In his opening remarks, Professor (Dr.) Utham Kumar Jamadhagni from the Department of Defense and Strategic Studies, University of Madras canvassed four core issues to the nation’s maritime security, which include structural issues – maritime boundaries, conflicts; Functional issues – communication, sustainability, development, trade, shipping; Legal and Operational issues; and Transformational issues.

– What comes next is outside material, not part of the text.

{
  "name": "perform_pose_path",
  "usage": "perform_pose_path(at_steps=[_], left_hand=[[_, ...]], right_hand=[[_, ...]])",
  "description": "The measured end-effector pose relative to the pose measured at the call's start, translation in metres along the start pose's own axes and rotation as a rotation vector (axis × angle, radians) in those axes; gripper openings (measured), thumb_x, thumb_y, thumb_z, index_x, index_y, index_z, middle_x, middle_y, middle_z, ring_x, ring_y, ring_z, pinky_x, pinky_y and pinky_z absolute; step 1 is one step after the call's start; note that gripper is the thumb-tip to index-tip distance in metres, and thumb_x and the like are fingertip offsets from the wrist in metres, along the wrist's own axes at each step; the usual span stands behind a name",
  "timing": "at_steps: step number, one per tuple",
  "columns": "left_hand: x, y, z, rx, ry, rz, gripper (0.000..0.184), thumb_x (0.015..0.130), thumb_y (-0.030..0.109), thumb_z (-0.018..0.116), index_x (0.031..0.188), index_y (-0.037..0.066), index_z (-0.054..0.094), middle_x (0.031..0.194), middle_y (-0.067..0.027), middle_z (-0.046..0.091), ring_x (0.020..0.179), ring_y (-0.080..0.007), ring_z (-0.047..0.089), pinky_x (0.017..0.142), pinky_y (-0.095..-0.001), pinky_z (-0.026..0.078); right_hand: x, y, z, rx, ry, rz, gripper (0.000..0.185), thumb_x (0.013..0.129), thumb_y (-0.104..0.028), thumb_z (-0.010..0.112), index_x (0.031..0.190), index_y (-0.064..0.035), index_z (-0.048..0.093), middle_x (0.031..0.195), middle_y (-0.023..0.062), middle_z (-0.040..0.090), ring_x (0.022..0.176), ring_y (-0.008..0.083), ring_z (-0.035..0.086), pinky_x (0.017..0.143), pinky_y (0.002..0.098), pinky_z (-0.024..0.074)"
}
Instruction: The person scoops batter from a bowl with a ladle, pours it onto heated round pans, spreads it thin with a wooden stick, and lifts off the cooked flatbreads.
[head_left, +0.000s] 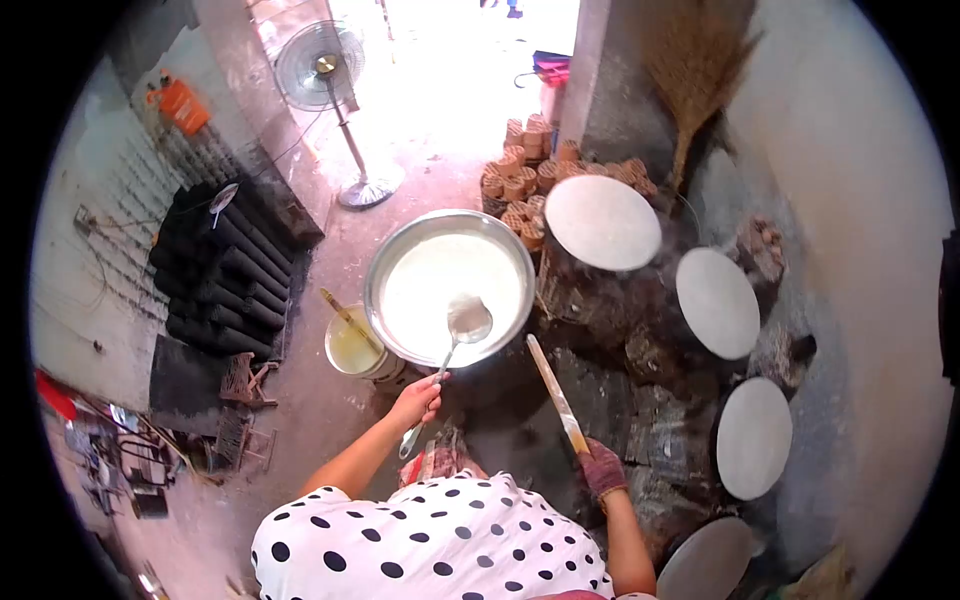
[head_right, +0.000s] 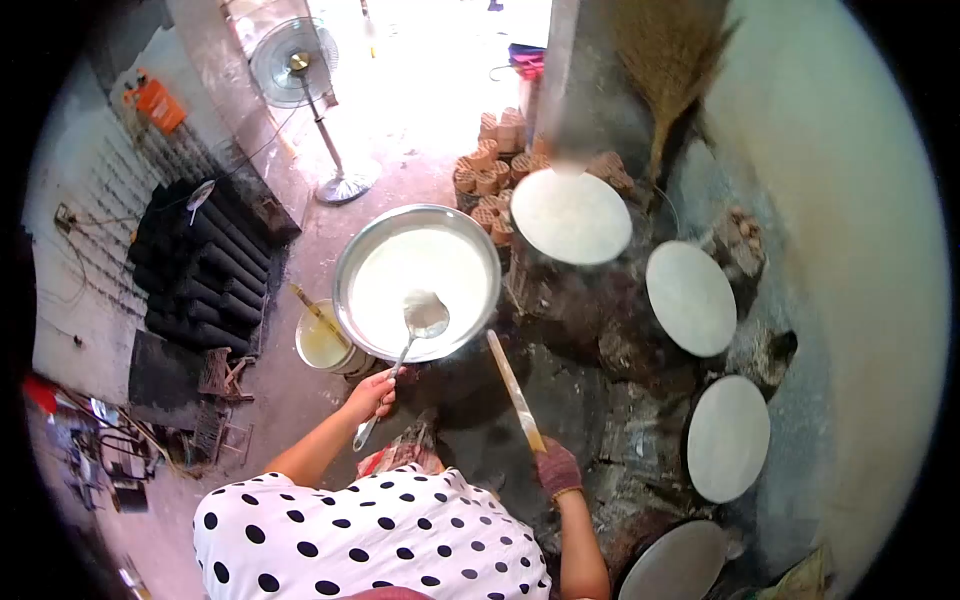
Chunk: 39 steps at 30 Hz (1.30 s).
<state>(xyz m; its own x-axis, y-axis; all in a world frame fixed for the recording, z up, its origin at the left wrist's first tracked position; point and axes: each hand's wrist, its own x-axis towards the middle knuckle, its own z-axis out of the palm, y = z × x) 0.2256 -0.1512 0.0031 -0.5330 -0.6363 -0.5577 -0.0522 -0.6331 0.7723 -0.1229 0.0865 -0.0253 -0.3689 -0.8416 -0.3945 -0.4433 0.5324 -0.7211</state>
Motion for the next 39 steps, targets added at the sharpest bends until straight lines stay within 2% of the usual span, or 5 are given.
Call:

“The government must be commended for its maritime vision and developing a stated maritime security strategy which was lacking for three decades. However, India needs to do more homework on establishing maritime relations with South Asian nations. Initiatives like the South Asian Regional Seas program and PM Modi’s vision of Security and Growth for All in the Region (SAGAR) point towards an increased political understanding of the salience of the maritime medium. We need to work on them and secure them for our interests,” he said while stressing the need for New Delhi to augment its capacity-building programs.
Ruddering the discussion to understand the challenge posed by Beijing, Namrata Hasija, a research fellow at the Centre for China Analysis and Strategy, said that China has visibly set out to acquire the ability to control the maritime medium that connects Asian and African nations.

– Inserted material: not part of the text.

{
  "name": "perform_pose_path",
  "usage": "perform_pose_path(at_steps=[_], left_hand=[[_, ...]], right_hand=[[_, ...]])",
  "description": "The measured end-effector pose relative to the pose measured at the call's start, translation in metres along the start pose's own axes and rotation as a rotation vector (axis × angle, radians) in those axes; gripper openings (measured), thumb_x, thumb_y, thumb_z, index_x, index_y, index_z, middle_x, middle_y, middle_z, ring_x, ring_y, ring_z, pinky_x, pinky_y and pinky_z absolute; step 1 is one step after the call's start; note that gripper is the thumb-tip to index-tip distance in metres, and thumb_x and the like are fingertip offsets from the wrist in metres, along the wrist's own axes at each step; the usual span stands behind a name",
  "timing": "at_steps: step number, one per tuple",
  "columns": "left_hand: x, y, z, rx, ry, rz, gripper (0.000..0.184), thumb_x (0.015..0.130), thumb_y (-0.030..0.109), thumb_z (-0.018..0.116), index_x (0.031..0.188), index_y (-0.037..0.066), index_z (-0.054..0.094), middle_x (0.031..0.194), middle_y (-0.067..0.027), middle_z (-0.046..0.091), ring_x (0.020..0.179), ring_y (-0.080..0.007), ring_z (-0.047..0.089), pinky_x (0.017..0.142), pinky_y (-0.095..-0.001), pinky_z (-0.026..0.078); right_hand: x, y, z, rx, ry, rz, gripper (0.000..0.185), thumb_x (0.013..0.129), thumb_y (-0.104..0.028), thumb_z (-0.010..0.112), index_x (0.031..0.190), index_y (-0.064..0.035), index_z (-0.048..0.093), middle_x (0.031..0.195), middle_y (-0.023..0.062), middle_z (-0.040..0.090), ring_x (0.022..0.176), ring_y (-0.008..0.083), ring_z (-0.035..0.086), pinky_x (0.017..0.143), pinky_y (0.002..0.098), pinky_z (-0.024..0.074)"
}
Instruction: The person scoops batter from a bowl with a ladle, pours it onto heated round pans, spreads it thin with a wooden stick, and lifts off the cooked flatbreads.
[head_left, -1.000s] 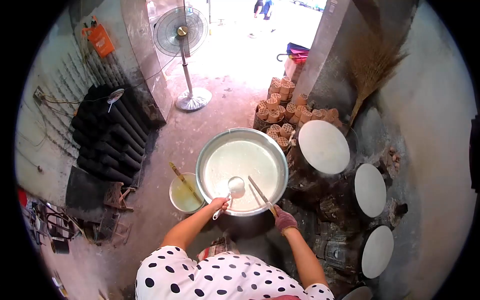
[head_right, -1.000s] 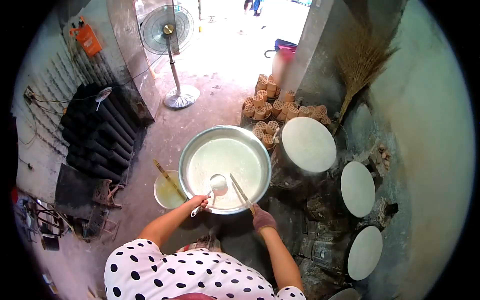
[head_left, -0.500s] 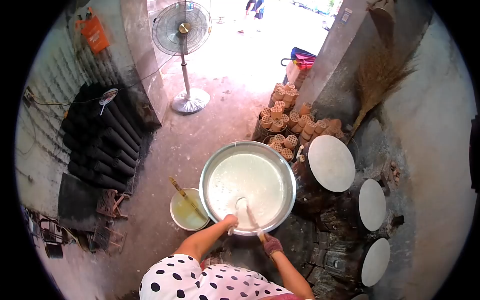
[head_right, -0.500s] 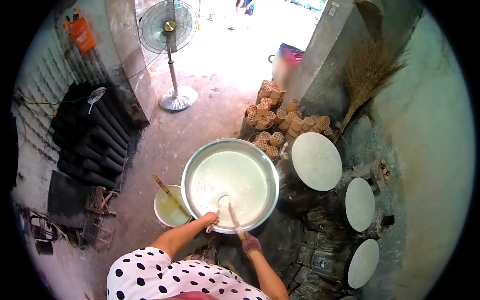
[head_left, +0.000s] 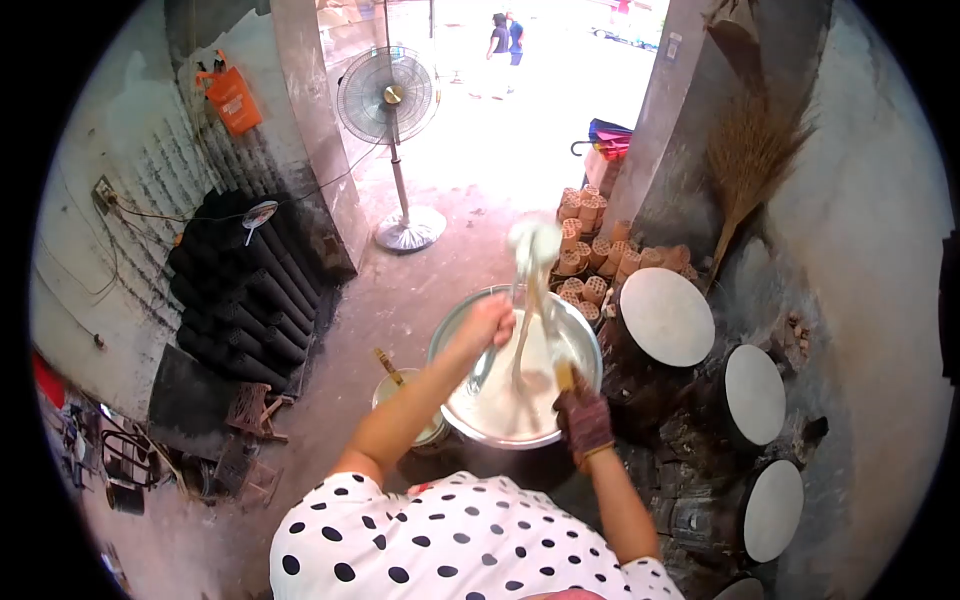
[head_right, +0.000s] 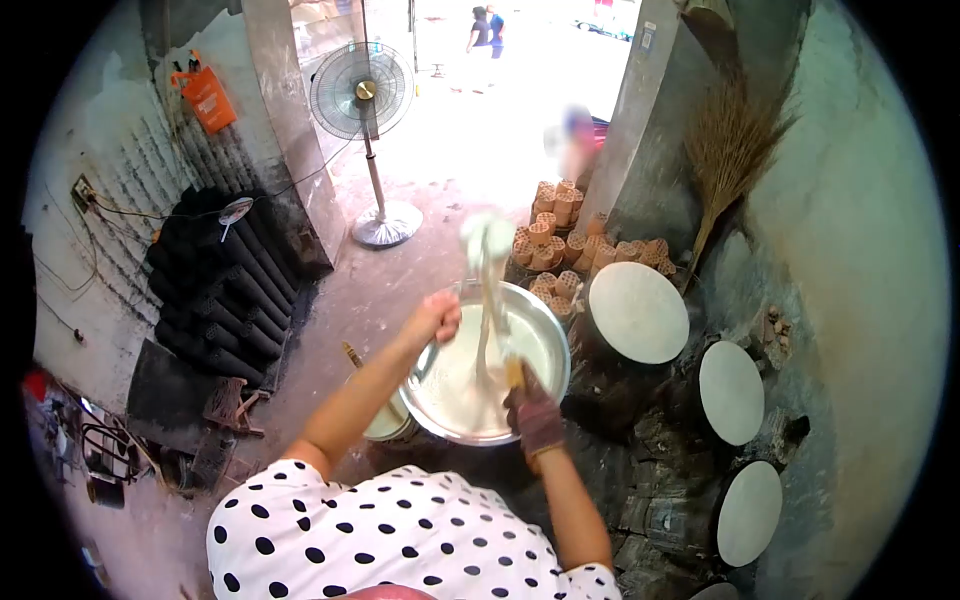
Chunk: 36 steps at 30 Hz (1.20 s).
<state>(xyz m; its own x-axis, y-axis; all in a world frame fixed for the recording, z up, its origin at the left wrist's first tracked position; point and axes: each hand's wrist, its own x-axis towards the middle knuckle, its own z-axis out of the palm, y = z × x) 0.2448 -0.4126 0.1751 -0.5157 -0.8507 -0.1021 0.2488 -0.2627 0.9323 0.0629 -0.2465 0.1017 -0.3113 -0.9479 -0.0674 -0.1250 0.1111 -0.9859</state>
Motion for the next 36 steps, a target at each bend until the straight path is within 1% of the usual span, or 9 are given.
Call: perform_pose_path(at_steps=[6,8,10,13,18,22,29,33,36], left_hand=[[-0.014,0.102,-0.015,0.196,-0.079,0.119,0.025,0.097,0.018,0.04,0.114,0.003,0.052,0.06,0.0053,0.041,0.04,-0.0041,0.035,0.037,-0.0179,0.029],[-0.011,0.086,-0.034,0.172,-0.099,0.001,0.027,0.098,0.017,0.039,0.118,0.003,0.049,0.06,0.0058,0.04,0.04,-0.0039,0.035,0.037,-0.0181,0.03],[-0.004,0.053,-0.049,-0.058,-0.16,-0.268,0.031,0.099,0.016,0.037,0.126,0.003,0.043,0.059,0.0065,0.039,0.039,-0.0029,0.035,0.037,-0.0189,0.03],[0.015,-0.023,-0.062,-0.749,-0.148,-0.606,0.031,0.099,0.016,0.036,0.127,0.005,0.043,0.057,0.0063,0.039,0.038,-0.0023,0.033,0.035,-0.0195,0.029],[-0.046,-0.085,-0.004,0.14,-0.202,-0.372,0.038,0.098,0.017,0.04,0.135,0.004,0.039,0.055,0.0062,0.036,0.035,-0.0036,0.029,0.033,-0.0199,0.025],[-0.017,-0.167,0.047,-0.376,-0.378,-0.959,0.035,0.096,0.016,0.043,0.129,0.004,0.043,0.056,0.0043,0.034,0.038,-0.0065,0.028,0.039,-0.0224,0.031],[-0.104,-0.199,0.232,0.302,-0.959,-0.711,0.04,0.098,0.017,0.043,0.136,0.005,0.041,0.057,0.002,0.038,0.038,-0.006,0.033,0.034,-0.0193,0.028],[-0.1,-0.27,0.316,-0.06,-0.898,-1.503,0.025,0.097,0.017,0.045,0.118,0.004,0.049,0.062,0.0043,0.043,0.041,-0.0017,0.035,0.035,-0.0182,0.03],[-0.147,-0.3,0.389,0.265,-1.441,-0.981,0.033,0.098,0.016,0.042,0.128,0.005,0.046,0.061,0.0053,0.043,0.041,-0.0037,0.037,0.036,-0.0195,0.032]], right_hand=[[0.006,-0.088,-0.057,0.162,0.032,0.03,0.036,0.088,-0.017,0.058,0.124,-0.0128,0.056,0.072,0.0049,0.062,0.049,0.0122,0.052,0.044,0.0258,0.0421],[0.023,-0.055,-0.058,-0.414,0.321,-0.599,0.028,0.089,-0.015,0.056,0.117,-0.0099,0.06,0.079,0.0103,0.064,0.057,0.0202,0.058,0.052,0.0324,0.0474],[0.021,-0.026,-0.051,-0.999,0.399,-0.815,0.026,0.088,-0.022,0.056,0.111,-0.0123,0.063,0.087,0.011,0.063,0.073,0.0253,0.061,0.062,0.0381,0.0498],[0.0,0.034,-0.04,-1.319,0.244,-0.502,0.038,0.087,-0.034,0.055,0.122,-0.0185,0.057,0.082,0.0052,0.056,0.076,0.0236,0.058,0.062,0.0357,0.0487],[-0.13,0.097,-0.056,-0.99,0.367,-0.199,0.05,0.083,-0.03,0.062,0.13,-0.0191,0.049,0.086,0.0087,0.058,0.074,0.0277,0.061,0.064,0.0394,0.051],[-0.217,0.119,-0.06,-0.895,0.561,0.162,0.053,0.08,-0.023,0.066,0.13,-0.0181,0.051,0.093,0.0118,0.062,0.076,0.0316,0.062,0.066,0.0402,0.0516],[-0.381,0.142,-0.062,-0.731,1.029,0.59,0.052,0.085,-0.03,0.06,0.134,-0.022,0.047,0.104,0.0142,0.061,0.086,0.0337,0.061,0.074,0.0419,0.0514],[-0.414,0.16,-0.037,-0.842,1.191,0.643,0.05,0.087,-0.034,0.056,0.132,-0.0131,0.049,0.114,0.0154,0.06,0.1,0.0354,0.058,0.087,0.0385,0.0475],[-0.453,0.178,-0.06,-0.563,1.474,0.643,0.043,0.088,-0.032,0.056,0.124,-0.0089,0.055,0.115,0.0133,0.061,0.101,0.0326,0.059,0.088,0.0391,0.0473]])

“China is challenging western global hegemony and is desirous of shaping the regional and global environment to its own advantage. Power seems to be the only principle China understands. The massive increase in PLA Navy is a pointer towards it being used to secure what it perceives to be its rights in disputes, both current and those that could be manufactured in the future,” Hasija said while citing that every PLA Navy captain has taken the tour of the Indian Ocean.
“President Xi Jinping presented the ‘China Dream’ at the 18th and 19th Party Congresses. China dream – promises that by the CCP’s centenary in 2021 it will recovery the sovereignty over Chinese territories lost through the imposition of unequal treaties by hostile foreign powers. And to realize this dream, the PLA Navy will be instrumentalized,” she pointed while providing statistical data on China’s plan to induct 350 surface vessels and around 100 submarines by 2035.
Meanwhile, Abhijit Iyer-Mitra a senior fellow at the Institute of Peace and Conflict Studies launched a scathing attack on the Indian Navy over its significant compatibility issues.
“Indian naval and air platforms subsystems cannot even talk with each other on the same vessel. This was exposed at a recent naval exercise as well. There is a limited data transfer and the system integration process is still a work in progress,” Mitra said, while drawing the vast difference in the economies of China and India, allowing Beijing to easily counter New Delhi’s naval aviation assets many times over.
“India can never enter into a ship-to-ship contest with China. One Chinese ship carried more missiles than the entire eastern fleet. If India wants to change the current situation, New Delhi must make hard political choices,” Mitra asserted.
Dismissing the observations made by Mitra on the Indian Navy’s potential and ability, former Vice Admiral Ramakant Pattanaik said that the Navy is ready to deal with China. “We can defend our region of interest. The navy is capable of escalating a gradual movement of response against any threat,” he responded while terming India’s relation with China as ‘delicate and complex’.
Pattanaik, who headed Navy’s foreign cooperation, said that China’s ambition of expansion has made its grand strategy an ocean-centric one. He outlined three pillars of Chinese expansion in IOR – firstly cooperation is the enforcement of maritime law, ocean observation operations, and navigation security.
The veteran naval commander with 40 years of operational assignments highlighted two issues grappling India’s dominance in the IOR – finance, and technology. “The main problem is finance. Look at this year’s defense budget, it is the lowest since 1962. We must promote capital acquisition. On the technology front, we need to accelerate research capabilities to reinforce maritime security,” he concluded.